**EXERCISE REQUIREMENTS**: A copy is needed of each line in the records that has the word "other".

**Records drawn from a dataset**:
*** Block opens ***
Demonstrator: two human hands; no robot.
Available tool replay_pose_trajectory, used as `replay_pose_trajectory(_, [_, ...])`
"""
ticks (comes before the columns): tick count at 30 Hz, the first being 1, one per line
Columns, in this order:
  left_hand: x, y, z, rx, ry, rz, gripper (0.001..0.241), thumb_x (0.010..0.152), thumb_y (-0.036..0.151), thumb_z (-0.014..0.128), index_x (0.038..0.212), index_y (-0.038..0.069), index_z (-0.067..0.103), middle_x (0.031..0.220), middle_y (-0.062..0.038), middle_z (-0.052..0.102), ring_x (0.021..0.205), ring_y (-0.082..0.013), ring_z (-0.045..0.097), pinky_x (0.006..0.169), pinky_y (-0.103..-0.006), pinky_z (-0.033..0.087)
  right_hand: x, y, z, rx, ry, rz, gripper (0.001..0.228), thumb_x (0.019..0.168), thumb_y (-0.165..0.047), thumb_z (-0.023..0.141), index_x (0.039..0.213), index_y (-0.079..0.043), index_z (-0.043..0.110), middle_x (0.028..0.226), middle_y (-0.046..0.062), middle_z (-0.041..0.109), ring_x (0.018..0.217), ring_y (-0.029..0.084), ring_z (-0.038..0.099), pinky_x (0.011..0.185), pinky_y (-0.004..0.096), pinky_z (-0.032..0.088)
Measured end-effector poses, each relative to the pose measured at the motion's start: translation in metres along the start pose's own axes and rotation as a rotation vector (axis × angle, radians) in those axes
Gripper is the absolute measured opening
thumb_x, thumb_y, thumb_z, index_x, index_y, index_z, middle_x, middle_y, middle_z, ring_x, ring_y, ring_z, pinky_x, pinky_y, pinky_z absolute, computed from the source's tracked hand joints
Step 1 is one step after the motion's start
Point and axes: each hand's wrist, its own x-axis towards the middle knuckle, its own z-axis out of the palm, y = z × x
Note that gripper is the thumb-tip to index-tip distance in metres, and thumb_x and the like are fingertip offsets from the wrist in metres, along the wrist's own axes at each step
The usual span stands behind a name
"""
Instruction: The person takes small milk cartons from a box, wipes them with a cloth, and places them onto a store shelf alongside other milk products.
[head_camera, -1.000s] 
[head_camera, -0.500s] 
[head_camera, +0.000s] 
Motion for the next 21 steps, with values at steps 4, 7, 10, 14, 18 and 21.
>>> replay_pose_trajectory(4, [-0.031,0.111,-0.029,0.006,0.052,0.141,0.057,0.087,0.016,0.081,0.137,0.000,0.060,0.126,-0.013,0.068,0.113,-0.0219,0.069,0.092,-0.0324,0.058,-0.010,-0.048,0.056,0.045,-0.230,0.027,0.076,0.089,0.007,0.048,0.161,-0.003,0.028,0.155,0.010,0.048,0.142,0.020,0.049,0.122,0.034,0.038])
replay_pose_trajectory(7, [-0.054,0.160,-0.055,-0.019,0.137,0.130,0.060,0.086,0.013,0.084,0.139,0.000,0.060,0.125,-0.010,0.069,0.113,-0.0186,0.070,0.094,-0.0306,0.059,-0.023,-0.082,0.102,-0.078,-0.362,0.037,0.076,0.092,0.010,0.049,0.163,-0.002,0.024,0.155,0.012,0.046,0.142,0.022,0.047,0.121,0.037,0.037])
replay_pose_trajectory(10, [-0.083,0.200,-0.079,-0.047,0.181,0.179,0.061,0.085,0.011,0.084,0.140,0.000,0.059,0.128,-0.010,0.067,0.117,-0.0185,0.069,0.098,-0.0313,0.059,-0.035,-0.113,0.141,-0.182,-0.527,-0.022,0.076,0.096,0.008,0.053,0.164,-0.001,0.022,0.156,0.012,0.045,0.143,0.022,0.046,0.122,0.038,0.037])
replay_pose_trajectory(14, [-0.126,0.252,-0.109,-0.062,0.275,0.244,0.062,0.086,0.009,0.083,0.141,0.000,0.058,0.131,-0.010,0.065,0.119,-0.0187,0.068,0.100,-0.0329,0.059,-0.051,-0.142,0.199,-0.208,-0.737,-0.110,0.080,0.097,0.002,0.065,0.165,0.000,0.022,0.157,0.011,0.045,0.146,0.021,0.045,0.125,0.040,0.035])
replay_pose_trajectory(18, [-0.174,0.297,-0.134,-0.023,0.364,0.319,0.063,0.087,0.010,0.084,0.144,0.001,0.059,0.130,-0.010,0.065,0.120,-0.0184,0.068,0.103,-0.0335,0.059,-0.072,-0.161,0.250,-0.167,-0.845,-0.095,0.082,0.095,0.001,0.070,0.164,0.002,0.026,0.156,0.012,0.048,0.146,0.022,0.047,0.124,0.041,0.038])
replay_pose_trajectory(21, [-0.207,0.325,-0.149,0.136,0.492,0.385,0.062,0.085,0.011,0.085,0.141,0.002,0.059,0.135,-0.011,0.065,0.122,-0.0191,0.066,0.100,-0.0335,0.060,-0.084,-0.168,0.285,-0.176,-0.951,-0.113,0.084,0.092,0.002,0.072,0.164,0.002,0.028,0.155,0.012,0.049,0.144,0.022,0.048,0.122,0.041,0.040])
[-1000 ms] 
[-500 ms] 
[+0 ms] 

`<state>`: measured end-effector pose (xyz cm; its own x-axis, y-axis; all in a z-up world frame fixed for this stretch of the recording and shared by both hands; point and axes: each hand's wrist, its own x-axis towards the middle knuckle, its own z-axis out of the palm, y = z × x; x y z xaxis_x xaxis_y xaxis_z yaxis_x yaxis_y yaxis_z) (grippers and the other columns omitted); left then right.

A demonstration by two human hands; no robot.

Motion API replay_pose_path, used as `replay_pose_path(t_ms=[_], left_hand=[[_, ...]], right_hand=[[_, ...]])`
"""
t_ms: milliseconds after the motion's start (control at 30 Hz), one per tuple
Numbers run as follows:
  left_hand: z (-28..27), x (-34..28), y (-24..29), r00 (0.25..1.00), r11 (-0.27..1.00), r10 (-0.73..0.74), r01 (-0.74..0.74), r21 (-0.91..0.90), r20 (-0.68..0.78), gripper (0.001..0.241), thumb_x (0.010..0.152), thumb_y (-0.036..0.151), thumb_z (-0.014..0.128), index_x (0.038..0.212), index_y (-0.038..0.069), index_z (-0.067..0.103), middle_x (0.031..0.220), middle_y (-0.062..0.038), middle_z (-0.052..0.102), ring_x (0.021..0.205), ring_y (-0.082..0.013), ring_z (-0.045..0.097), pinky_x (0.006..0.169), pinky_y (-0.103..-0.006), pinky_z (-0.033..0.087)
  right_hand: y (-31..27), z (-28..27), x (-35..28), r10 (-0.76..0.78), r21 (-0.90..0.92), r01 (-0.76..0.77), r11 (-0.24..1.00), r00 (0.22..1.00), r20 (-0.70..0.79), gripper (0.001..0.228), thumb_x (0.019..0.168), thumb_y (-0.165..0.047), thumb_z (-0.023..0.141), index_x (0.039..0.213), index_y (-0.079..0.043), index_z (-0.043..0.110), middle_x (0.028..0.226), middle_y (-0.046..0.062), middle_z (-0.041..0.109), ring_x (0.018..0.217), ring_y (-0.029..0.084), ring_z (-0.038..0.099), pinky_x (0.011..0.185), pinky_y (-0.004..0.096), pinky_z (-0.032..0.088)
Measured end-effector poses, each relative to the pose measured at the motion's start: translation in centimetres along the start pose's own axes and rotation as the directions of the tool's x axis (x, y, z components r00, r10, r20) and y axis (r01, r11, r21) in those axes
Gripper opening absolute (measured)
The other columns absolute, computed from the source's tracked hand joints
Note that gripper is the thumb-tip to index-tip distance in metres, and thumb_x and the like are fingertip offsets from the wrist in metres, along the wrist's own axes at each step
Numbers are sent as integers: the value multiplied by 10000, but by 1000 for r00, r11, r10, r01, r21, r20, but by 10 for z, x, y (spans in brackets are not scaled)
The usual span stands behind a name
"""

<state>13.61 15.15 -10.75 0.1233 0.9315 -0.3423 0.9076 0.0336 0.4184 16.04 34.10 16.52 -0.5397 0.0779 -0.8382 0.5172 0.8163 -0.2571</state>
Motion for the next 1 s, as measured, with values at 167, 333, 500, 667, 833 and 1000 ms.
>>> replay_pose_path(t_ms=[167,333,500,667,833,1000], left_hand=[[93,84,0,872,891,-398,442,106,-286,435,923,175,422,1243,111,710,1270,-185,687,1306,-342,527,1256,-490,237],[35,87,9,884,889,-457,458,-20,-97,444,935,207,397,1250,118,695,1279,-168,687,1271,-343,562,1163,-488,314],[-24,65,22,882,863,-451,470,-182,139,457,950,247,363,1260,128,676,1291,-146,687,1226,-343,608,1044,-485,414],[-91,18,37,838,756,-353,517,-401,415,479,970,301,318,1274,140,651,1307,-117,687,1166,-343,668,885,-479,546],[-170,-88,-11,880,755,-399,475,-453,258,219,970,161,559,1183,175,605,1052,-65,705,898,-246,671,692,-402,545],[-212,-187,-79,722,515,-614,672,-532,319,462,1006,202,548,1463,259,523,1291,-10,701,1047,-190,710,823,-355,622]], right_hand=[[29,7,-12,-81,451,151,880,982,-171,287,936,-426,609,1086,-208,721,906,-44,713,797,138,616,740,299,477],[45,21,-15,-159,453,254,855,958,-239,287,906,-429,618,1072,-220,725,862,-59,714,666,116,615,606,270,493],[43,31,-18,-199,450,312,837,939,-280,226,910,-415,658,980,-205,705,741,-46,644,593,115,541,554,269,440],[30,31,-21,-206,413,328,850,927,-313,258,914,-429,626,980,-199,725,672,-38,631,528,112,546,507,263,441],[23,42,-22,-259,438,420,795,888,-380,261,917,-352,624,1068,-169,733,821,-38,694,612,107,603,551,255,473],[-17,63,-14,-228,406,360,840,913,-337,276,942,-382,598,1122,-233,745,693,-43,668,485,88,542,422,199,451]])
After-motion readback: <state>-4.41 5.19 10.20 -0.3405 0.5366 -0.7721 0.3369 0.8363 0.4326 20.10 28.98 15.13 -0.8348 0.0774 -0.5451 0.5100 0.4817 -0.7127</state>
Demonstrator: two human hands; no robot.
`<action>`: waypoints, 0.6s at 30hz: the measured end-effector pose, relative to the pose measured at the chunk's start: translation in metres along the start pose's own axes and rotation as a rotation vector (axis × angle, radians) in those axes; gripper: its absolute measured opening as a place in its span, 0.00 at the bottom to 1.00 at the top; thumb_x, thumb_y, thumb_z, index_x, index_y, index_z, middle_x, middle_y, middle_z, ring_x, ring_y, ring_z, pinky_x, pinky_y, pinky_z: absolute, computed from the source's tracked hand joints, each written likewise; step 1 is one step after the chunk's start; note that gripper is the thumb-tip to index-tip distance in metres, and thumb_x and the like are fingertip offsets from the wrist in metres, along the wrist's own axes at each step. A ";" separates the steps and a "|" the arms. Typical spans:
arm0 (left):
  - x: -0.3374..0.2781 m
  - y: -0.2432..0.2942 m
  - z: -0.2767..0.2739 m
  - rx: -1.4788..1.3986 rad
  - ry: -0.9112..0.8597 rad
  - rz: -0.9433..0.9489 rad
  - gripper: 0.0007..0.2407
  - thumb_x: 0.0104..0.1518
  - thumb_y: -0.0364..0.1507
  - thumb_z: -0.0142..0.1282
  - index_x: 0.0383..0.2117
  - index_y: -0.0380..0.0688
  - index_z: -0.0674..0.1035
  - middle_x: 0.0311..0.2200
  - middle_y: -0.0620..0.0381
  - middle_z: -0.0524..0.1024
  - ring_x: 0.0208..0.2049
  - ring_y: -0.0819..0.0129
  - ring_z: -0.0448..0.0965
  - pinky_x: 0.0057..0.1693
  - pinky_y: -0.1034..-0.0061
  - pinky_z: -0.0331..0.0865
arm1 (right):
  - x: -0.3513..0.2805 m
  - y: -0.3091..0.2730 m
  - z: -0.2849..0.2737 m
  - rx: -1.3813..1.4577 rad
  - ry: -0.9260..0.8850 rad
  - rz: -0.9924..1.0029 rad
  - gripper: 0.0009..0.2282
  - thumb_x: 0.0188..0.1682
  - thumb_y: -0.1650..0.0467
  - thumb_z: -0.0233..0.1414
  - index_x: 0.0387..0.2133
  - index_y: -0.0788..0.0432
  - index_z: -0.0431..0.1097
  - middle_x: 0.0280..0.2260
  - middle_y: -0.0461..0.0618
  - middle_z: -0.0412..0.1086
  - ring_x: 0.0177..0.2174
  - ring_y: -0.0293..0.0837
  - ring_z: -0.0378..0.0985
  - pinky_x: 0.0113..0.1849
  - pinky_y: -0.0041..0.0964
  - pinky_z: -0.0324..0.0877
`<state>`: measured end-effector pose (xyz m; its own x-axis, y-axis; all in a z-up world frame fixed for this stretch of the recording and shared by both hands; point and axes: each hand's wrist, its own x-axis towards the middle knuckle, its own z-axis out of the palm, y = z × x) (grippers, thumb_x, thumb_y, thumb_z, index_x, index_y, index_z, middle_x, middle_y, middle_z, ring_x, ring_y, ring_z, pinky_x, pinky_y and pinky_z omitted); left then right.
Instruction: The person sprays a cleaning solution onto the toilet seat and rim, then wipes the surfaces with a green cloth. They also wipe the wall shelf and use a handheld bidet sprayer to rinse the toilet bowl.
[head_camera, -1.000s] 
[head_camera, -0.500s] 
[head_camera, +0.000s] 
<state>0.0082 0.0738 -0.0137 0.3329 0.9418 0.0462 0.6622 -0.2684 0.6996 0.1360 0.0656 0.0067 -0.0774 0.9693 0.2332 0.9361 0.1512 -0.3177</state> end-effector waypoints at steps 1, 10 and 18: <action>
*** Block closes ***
**EXERCISE SOLUTION**:
Instruction: The person takes small milk cartons from a box, wipes them with a cloth, and places them onto a store shelf alongside other milk products.
`<state>`: measured end-effector pose (xyz cm; its own x-axis, y-axis; all in a z-up world frame fixed for this stretch of the recording and shared by both hands; point and axes: each hand's wrist, its own x-axis towards the middle knuckle, its own z-axis out of the palm, y = z × x; x y z xaxis_x xaxis_y xaxis_z yaxis_x yaxis_y yaxis_z) (grippers and the other columns omitted); left then right.
The other columns absolute, computed from the source's tracked hand joints

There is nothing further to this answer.